Last Friday was the summer solstice, the longest night of the year, but I sat unaware in the Lisner Auditorium at George Washington University, waiting for Neil Gaiman. Neil Gaiman is the author of the Sandman comics, the Newberry Award-winning The Graveyard Book, writer of Doctor Who episodes, and The Ocean at the End of the Lane, among other things. Gaiman was kind, gracious, and personable, and his repartee with the audience sparkled with the wit and quick humor that have garnered him so many fans over his wide and varied career. He read chapter four of The Ocean at the End of the Lane to a hushed audience. The person sitting next to me told me after, “That is an experience I will never forget. His voice is magic.” After the reading, Mr. Gaiman pulled out a pile of index cards with questions written by people in the audience. And here is what we learned from Neil Gaiman himself:
- The Ocean at the End of the Lane was written with his wife, Amanda Palmer, in mind while she was in Australia recording an album and Neil missed her. The book started out as a short story and kept growing and developing until, suddenly, he realized he had written a book. The novel is very personal, as the main character is in some ways based on Mr. Gaiman and the world that surrounded him as a child. He wrote the first draft of the novel by hand, in fountain pen, and then he typed the novel up and read it all to his wife at night.
- The best mistake he ever made as a writer was writing a letter to a young girl named “Caroline” but accidentally spelling the name “Coraline”. He thought to himself, “Coraline is a name too.” And that was the beginning of the spunky titular character in Coraline.
- When someone asked how he has researched all of the mythology that appears in his work, Mr. Gaiman told us that he read as many books on mythology as he could when he was a child. So the research for books such as American Gods started decades ago and never really stopped.
- Working on Doctor Who was “enormously fun.”

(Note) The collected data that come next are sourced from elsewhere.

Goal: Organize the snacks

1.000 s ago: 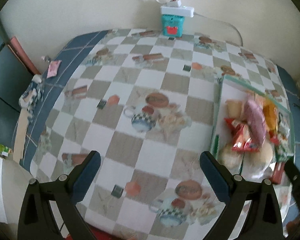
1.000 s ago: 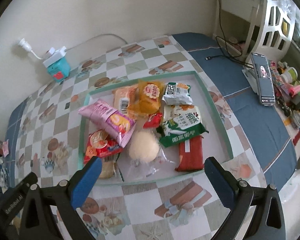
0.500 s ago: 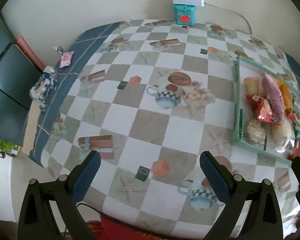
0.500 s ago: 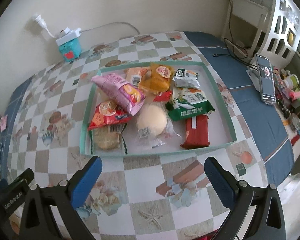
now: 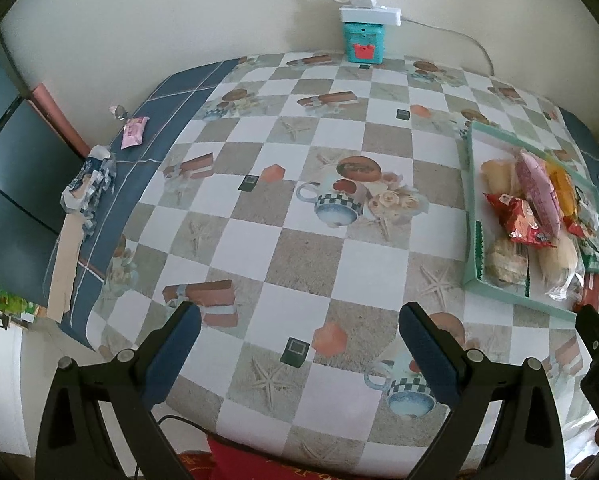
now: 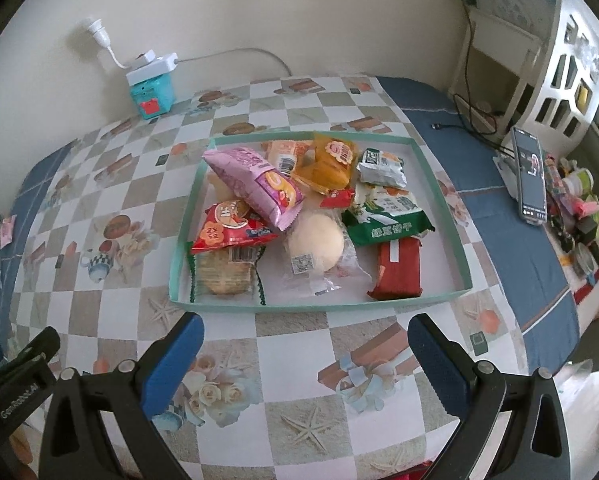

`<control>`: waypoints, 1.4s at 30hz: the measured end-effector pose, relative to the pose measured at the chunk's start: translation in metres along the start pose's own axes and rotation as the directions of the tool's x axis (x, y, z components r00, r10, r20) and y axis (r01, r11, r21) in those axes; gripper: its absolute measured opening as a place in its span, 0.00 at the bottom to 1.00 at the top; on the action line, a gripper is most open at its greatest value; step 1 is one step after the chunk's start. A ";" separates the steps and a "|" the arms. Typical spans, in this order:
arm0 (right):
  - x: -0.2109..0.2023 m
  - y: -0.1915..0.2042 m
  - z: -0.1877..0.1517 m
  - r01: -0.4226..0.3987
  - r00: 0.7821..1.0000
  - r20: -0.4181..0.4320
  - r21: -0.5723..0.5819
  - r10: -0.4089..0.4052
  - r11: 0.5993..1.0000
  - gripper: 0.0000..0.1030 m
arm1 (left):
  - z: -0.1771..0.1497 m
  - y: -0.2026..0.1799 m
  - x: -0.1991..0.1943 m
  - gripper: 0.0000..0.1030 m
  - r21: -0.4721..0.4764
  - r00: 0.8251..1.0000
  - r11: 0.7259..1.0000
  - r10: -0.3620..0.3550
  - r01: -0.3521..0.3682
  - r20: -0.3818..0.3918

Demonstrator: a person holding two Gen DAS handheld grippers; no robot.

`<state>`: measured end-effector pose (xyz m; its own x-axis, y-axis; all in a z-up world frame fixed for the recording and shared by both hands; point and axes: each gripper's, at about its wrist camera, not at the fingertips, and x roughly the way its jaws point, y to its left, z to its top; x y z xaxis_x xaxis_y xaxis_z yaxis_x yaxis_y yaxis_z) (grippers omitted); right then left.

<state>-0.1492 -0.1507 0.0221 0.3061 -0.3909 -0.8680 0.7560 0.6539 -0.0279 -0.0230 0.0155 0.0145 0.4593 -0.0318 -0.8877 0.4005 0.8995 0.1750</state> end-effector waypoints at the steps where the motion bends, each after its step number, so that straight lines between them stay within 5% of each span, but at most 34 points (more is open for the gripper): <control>1: 0.000 0.001 0.000 0.001 1.000 0.000 -0.004 -0.001 1.000 1.00 | 0.000 0.000 0.001 0.96 0.001 1.000 1.000 -0.002 0.002 -0.003; 42: 0.002 0.015 0.001 0.002 1.000 -0.004 -0.081 -0.003 0.997 1.00 | 0.002 -0.003 0.012 0.96 0.029 0.999 1.000 -0.001 0.002 -0.045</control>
<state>-0.1367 -0.1419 0.0200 0.3019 -0.3901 -0.8699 0.7073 0.7034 -0.0700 -0.0173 0.0119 0.0043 0.4227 -0.0130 -0.9062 0.4247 0.8862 0.1854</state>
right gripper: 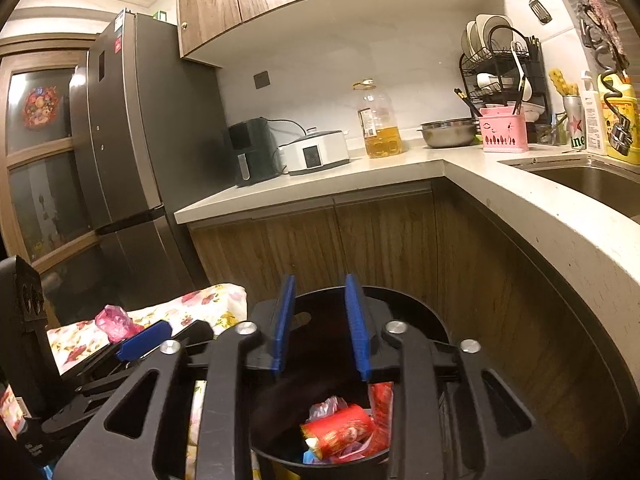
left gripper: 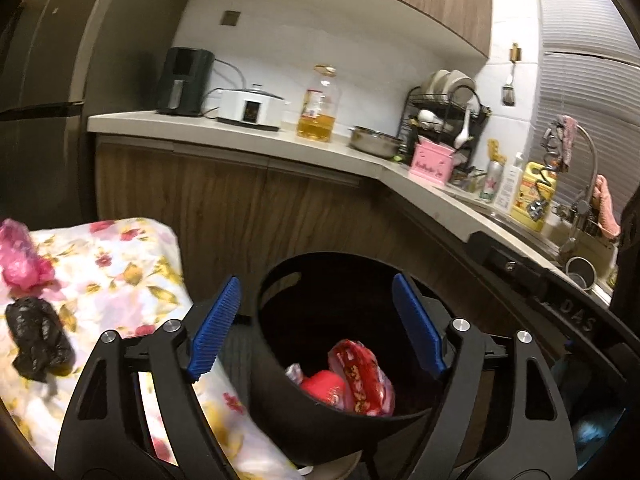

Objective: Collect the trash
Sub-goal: 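Open both grippers to drop the red cup and wrapper into the bin, then move both open grippers back toward the black bags and pink bag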

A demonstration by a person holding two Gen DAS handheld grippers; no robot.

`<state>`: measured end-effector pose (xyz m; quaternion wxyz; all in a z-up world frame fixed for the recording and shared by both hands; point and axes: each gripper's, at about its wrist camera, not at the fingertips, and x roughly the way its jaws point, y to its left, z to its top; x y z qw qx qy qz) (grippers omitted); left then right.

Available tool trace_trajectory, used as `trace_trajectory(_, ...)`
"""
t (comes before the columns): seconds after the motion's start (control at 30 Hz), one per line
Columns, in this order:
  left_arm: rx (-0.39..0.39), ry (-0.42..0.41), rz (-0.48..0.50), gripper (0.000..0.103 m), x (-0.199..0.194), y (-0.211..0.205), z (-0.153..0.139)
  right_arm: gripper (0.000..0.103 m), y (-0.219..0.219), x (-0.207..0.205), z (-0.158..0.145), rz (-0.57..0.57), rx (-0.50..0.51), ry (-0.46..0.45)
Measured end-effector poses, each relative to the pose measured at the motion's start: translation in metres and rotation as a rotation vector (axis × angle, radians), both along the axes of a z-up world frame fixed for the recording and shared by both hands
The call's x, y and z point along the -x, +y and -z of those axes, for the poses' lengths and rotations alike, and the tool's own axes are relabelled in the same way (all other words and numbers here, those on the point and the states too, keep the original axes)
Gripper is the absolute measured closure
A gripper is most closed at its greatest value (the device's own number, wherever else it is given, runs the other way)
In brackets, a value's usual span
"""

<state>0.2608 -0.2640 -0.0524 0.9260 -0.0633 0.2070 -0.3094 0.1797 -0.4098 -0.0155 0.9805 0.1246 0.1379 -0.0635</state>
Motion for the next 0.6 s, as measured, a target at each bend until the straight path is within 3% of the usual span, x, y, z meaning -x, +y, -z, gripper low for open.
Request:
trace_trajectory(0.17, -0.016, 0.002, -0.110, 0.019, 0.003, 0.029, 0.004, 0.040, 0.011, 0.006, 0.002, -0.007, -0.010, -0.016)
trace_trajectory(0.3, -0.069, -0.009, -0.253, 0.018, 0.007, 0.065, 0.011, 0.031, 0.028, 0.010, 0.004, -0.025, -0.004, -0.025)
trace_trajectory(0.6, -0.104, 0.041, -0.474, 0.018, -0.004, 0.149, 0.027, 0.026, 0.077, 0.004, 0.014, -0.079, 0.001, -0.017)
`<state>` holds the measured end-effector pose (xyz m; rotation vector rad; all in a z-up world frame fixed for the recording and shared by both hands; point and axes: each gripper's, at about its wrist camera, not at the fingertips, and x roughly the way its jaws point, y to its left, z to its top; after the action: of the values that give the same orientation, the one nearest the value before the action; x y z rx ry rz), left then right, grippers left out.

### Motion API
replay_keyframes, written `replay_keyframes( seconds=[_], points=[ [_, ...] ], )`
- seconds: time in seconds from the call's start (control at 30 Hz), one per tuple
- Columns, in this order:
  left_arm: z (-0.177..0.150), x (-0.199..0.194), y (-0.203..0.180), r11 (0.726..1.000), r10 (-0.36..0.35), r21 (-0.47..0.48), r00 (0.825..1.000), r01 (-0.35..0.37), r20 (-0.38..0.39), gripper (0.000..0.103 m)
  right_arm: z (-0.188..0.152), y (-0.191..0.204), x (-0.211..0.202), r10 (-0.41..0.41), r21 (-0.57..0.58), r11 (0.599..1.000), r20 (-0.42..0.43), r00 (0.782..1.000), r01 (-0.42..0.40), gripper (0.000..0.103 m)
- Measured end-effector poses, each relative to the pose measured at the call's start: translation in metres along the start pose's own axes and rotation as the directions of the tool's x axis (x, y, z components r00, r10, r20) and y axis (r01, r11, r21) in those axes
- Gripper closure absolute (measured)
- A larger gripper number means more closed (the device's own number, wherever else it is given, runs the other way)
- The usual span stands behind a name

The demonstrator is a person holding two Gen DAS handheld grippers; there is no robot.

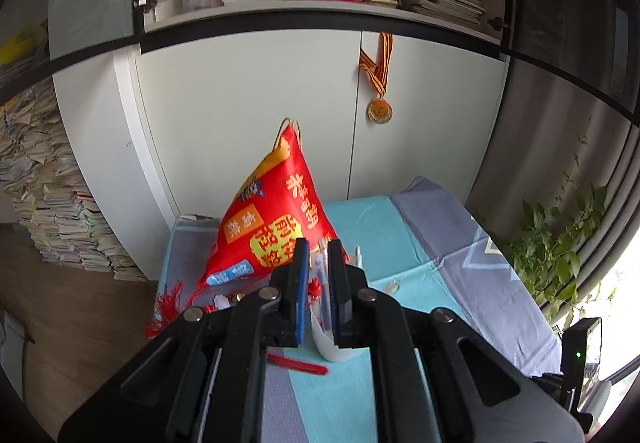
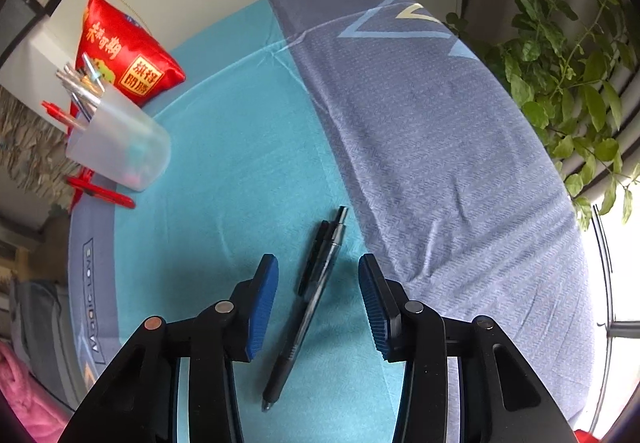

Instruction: Organize stationery

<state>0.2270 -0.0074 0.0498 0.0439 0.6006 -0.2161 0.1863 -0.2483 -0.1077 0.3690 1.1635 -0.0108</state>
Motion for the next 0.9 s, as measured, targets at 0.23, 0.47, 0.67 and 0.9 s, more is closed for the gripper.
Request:
replay_keyframes(
  seconds=[0.23,0.47,0.67,0.9],
  points=[
    [-0.053,0.018,0.033,0.999,0.022,-0.028,0.990,-0.026,-0.140,0.091,0.005,0.009,0.013,-0.072,-0.027,0.997,0.029,0.997,0.073,0.083],
    [-0.076,0.092,0.078,0.948,-0.014,-0.296,0.910,-0.121,-0.415,0.070,-0.003,0.028,0.009,0.051,-0.097,0.994,0.032,0.998,-0.048,0.086],
    [-0.068,0.134,0.086,0.911,0.050,-0.350,0.902,-0.217,-0.429,0.050,-0.027,0.053,-0.027,0.090,-0.239,0.969,0.129,0.988,-0.058,0.087],
    [-0.078,0.172,0.103,0.859,0.033,-0.425,0.860,-0.285,-0.510,0.056,-0.034,0.054,-0.058,0.140,-0.279,0.957,0.196,0.970,-0.082,0.087]
  ],
)
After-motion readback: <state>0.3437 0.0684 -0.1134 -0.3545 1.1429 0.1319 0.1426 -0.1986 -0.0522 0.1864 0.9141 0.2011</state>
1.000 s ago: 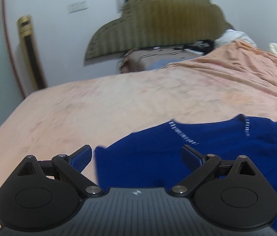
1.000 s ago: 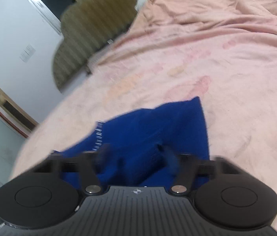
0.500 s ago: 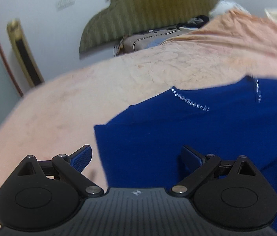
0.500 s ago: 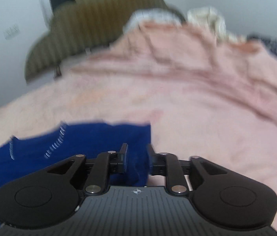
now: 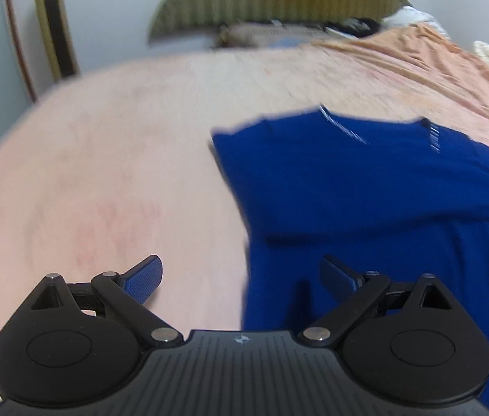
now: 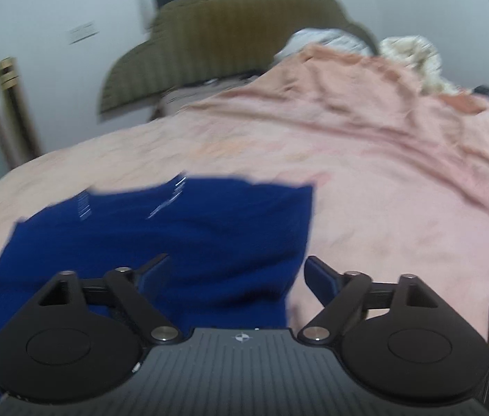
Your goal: Fold small clothes
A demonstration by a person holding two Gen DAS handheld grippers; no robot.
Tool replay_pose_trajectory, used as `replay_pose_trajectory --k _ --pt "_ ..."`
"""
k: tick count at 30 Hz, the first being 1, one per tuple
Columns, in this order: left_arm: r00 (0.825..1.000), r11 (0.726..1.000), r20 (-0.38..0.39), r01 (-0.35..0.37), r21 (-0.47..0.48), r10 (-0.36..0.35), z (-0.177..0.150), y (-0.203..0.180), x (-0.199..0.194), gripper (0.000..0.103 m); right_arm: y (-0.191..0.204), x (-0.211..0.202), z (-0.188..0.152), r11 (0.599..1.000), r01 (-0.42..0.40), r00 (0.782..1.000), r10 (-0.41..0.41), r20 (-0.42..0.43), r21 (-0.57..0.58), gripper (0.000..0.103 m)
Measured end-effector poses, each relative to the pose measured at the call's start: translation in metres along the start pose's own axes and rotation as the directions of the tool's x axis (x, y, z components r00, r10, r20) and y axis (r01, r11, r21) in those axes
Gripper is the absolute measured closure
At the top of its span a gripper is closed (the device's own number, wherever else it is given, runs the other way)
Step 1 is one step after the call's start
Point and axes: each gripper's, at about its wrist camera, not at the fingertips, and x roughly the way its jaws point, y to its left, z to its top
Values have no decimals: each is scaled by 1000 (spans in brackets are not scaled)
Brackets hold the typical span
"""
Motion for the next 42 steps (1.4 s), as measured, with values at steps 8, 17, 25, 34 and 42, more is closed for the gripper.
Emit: replay_pose_trajectory --k 8,17,25,34,42 --pt "968 972 -93 234 -8 -234 -43 24 -13 12 -37 -48 -56 979 -95 986 118 -120 183 18" --pt "963 964 -64 264 32 -261 -34 -2 -21 98 -5 -58 -73 989 -129 981 138 -137 69 97" --pt "984 986 67 165 -6 -164 14 -9 -10 98 12 -47 -11 994 -80 997 81 10 -72 97" --pt "997 998 53 53 -44 -51 45 -9 29 94 -8 25 14 993 101 995 -101 -6 -55 88" --pt "993 989 -12 121 83 -121 -22 -24 -18 50 25 -43 -36 983 -65 996 53 -75 -171 47"
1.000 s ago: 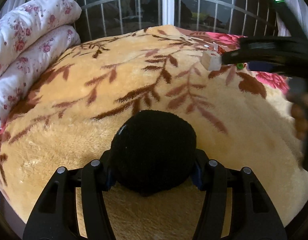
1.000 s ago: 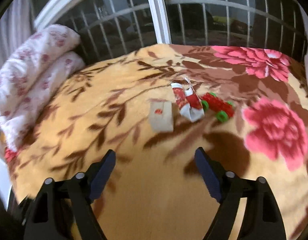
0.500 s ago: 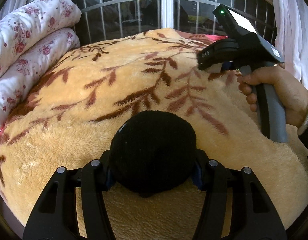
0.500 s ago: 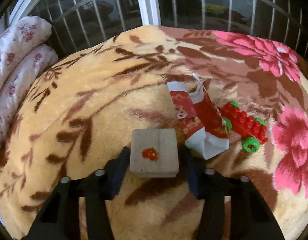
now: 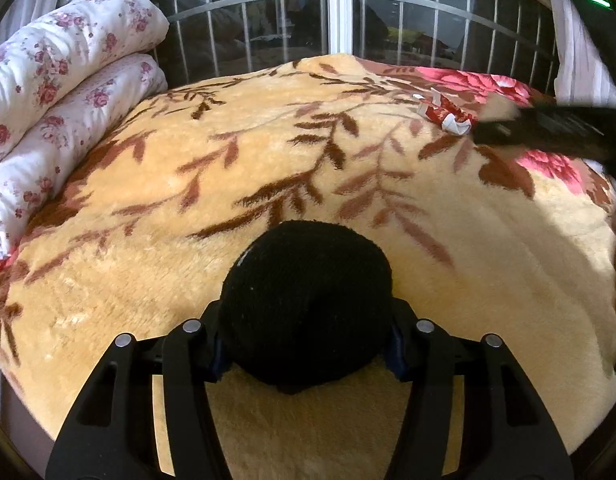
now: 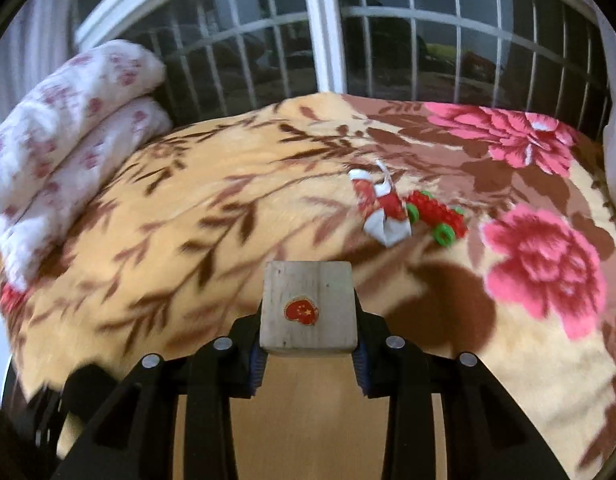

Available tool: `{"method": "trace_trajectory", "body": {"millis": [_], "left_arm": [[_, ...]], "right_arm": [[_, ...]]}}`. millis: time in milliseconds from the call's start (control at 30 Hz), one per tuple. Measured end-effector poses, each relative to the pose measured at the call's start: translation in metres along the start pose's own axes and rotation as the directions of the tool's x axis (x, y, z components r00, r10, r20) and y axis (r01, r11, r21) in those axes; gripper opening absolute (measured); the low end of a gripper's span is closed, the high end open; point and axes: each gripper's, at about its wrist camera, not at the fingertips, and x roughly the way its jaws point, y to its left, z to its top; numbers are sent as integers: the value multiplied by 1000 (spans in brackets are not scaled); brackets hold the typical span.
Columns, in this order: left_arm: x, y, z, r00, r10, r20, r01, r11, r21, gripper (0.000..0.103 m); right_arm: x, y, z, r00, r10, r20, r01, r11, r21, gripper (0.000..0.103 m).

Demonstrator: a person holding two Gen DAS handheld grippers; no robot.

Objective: Collect trash
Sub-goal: 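Carry black pad and wooden block over the orange bucket and release both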

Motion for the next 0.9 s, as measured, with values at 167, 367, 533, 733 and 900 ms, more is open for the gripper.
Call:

- Many people have noted that there are many characters in Gaiman’s books that have the surname “Hempstock.” Gaiman noted that this was a.) planned and b.) started many years ago when his mother mentioned that a neighboring farm was mentioned in the Domesday Book, a survey of England and Wales compiled for William the Conqueror in 1086. Neil was fascinated with the idea of a family living in a place for more than a thousand years, and he came up with the Hempstock family in his teens. He decided that some family members would, of course, leave the farm, and that is why Hempstocks appear in Stardust, The Graveyard Book, and The Ocean at the End of the Lane.
- When asked if he would ever return to the universe of Neverwhere, Mr. Gaiman told us that there would be a short story called “How the Marquis Got His Coat Back” in print in an anthology called Rogues, compiled by George R.R. Martin.
- Neil’s advice to people who write: “Sell your writing and share it.”
- When asked what he is afraid to write, he noted that there was one scene in The Ocean at the End of the Lane with a bathtub that he was dreading to write for two weeks. But when he got there, he had to buckle down and write it.
- He plans to revisit the idea of a film version of Anansi Boys.
- He generally decides whether a book will be for children or adults before writing it.
- When asked why his lead characters often find themselves in a reality that existed around them but were blind to it before, he replied that absolutely everyone starts out in that way.
After reading from his new book and answering questions, Neil began a marathon signing of over 1,500 books. I waited for several hours, but when Mr. Gaiman signed my books, he was kind and appreciative of everyone. When I finally left the auditorium, the sun had set long ago on the longest day of the year, but the smile on my face remained.